===== Data records =====

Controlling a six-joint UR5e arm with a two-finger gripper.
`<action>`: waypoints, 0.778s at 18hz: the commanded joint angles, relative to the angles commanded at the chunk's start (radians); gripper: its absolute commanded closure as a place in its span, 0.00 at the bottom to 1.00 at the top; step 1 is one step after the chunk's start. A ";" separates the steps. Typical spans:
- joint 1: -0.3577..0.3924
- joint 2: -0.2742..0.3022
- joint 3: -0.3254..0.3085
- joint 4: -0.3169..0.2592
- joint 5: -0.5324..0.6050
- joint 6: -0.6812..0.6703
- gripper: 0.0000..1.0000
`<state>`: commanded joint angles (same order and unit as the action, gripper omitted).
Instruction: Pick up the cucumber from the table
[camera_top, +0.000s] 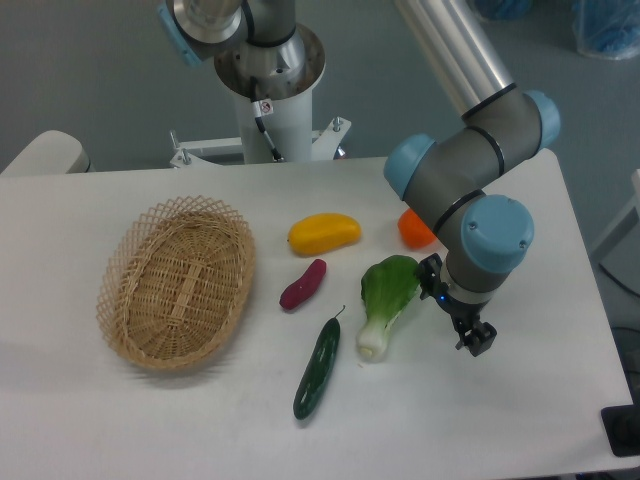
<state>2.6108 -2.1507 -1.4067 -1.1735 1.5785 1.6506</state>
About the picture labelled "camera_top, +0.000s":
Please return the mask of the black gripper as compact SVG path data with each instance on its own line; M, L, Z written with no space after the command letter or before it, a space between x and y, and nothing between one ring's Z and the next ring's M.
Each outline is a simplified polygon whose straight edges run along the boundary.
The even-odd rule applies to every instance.
M497 330L490 323L480 320L480 312L487 304L487 294L471 292L456 283L438 254L420 261L415 274L421 287L420 299L433 297L437 305L451 317L459 336L455 348L466 348L473 357L489 350Z

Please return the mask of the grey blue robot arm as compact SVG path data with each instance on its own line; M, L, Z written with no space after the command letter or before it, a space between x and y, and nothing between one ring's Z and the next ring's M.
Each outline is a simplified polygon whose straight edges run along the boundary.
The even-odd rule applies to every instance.
M451 317L459 346L479 355L497 335L481 310L534 235L521 203L484 189L552 143L560 116L543 93L517 87L465 2L398 7L464 128L444 142L407 138L388 156L384 175L447 251L419 264L423 295ZM183 61L213 60L236 96L246 163L305 162L320 153L328 135L312 133L308 94L325 57L297 22L293 2L164 1L158 16Z

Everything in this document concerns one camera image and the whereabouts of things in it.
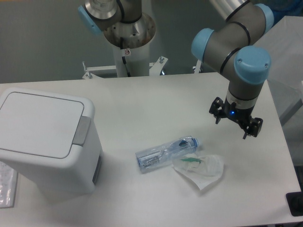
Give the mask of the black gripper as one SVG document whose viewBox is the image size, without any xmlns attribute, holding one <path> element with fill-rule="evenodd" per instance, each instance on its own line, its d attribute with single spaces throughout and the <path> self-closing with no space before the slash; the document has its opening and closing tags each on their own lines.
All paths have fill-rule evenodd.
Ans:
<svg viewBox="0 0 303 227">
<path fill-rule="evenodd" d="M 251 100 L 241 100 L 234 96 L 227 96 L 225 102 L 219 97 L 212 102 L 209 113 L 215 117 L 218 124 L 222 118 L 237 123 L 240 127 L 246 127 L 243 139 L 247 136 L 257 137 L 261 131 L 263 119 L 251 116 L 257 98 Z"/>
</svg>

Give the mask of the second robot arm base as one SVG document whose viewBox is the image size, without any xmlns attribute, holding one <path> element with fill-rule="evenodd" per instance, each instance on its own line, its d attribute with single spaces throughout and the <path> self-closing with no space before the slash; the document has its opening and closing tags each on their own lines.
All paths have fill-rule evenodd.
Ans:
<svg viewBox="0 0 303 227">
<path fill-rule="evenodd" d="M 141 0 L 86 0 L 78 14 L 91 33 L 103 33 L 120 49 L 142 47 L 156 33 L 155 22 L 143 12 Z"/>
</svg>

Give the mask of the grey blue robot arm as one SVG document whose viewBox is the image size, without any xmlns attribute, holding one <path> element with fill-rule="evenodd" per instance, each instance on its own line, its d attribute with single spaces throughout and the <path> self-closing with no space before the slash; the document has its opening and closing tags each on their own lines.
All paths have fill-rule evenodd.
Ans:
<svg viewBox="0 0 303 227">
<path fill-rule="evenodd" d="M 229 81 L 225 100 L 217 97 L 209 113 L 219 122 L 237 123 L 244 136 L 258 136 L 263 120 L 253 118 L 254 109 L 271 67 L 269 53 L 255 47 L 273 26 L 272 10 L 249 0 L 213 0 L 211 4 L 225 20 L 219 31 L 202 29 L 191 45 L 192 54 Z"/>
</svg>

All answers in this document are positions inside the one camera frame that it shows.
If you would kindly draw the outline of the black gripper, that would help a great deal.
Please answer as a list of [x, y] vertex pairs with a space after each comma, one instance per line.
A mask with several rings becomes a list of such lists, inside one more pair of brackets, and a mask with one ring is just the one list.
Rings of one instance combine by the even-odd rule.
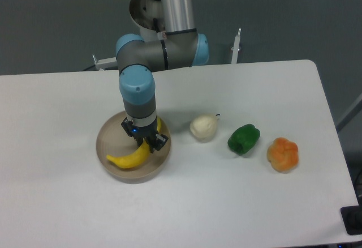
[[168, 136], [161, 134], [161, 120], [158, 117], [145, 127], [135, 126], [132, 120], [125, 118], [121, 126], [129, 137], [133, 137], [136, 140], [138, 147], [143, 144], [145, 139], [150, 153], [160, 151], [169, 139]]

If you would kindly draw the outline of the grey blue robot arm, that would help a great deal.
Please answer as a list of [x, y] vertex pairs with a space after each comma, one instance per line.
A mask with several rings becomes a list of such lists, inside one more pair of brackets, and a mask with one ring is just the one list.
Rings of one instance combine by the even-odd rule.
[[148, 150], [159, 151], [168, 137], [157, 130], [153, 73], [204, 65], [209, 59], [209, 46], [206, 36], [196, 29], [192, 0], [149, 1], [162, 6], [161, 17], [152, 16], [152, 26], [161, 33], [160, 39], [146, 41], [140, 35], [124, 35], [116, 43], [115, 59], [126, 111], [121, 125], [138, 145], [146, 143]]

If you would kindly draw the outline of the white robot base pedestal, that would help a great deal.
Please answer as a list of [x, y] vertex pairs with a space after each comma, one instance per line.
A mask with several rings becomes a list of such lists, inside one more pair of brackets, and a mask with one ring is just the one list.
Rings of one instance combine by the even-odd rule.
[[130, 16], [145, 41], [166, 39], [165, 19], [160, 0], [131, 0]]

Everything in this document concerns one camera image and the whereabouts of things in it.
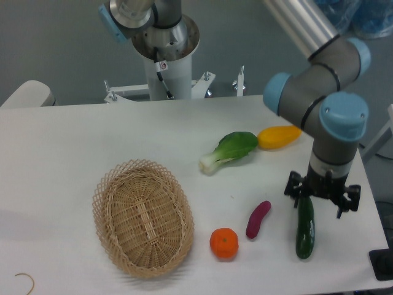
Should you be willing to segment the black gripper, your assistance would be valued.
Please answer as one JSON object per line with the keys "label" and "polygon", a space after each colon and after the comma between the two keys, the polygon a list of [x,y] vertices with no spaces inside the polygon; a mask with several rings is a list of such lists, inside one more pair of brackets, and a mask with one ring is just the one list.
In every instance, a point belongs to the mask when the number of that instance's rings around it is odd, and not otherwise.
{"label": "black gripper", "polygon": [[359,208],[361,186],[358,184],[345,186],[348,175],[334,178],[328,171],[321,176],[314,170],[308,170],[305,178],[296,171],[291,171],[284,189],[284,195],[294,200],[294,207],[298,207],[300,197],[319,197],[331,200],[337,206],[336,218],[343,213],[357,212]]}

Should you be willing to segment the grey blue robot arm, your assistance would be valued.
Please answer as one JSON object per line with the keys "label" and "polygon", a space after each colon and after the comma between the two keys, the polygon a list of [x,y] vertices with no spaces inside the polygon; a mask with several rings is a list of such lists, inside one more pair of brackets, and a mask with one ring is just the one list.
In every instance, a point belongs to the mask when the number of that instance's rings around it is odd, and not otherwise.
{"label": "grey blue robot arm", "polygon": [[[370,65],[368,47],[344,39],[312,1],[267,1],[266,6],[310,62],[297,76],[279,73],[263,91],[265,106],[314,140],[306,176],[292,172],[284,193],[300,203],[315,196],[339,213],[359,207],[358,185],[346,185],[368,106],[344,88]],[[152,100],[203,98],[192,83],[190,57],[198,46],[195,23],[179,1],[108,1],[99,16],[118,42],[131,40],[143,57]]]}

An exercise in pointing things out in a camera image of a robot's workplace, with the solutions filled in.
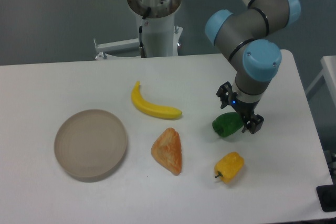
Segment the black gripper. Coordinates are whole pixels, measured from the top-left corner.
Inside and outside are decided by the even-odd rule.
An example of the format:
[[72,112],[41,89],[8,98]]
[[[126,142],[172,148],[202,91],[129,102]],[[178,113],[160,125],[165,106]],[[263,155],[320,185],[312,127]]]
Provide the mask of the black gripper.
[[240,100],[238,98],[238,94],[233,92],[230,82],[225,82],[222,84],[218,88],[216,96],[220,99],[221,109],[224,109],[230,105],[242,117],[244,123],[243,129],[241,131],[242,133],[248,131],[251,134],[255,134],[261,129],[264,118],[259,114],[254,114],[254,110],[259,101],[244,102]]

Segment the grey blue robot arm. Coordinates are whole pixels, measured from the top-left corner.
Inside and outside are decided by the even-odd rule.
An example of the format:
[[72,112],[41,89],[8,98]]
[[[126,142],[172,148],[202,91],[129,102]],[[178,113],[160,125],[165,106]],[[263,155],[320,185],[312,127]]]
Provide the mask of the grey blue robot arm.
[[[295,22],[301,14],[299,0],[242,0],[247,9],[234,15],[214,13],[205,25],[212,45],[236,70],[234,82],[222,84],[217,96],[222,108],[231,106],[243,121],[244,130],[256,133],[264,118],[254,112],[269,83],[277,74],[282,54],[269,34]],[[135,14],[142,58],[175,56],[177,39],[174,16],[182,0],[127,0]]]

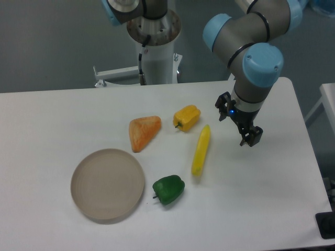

=====

- Requirement
Please make an exact copy of the lines above from the line with "Give the mask of the second" through the line with "Give the mask of the grey", both ends included.

- Answer
Give the mask of the second robot arm base as one SVG document whose viewBox is the image size, without any xmlns attribute, holding one <path> element with fill-rule="evenodd" per instance, each instance on its own line, its d attribute with single spaces throughout and the <path> self-closing with no space before the slash; the document has its opening and closing tags each on their own lines.
All paths have fill-rule evenodd.
Ans:
<svg viewBox="0 0 303 227">
<path fill-rule="evenodd" d="M 141 0 L 86 0 L 78 14 L 91 33 L 103 33 L 120 49 L 142 47 L 156 33 L 155 22 L 143 12 Z"/>
</svg>

Give the mask of the grey blue robot arm as one SVG document whose viewBox is the image size, without any xmlns attribute, holding one <path> element with fill-rule="evenodd" per instance, each instance on its own line, its d attribute with single spaces throughout and the <path> self-closing with no space before the slash; the document has its opening and closing tags each on their own lines.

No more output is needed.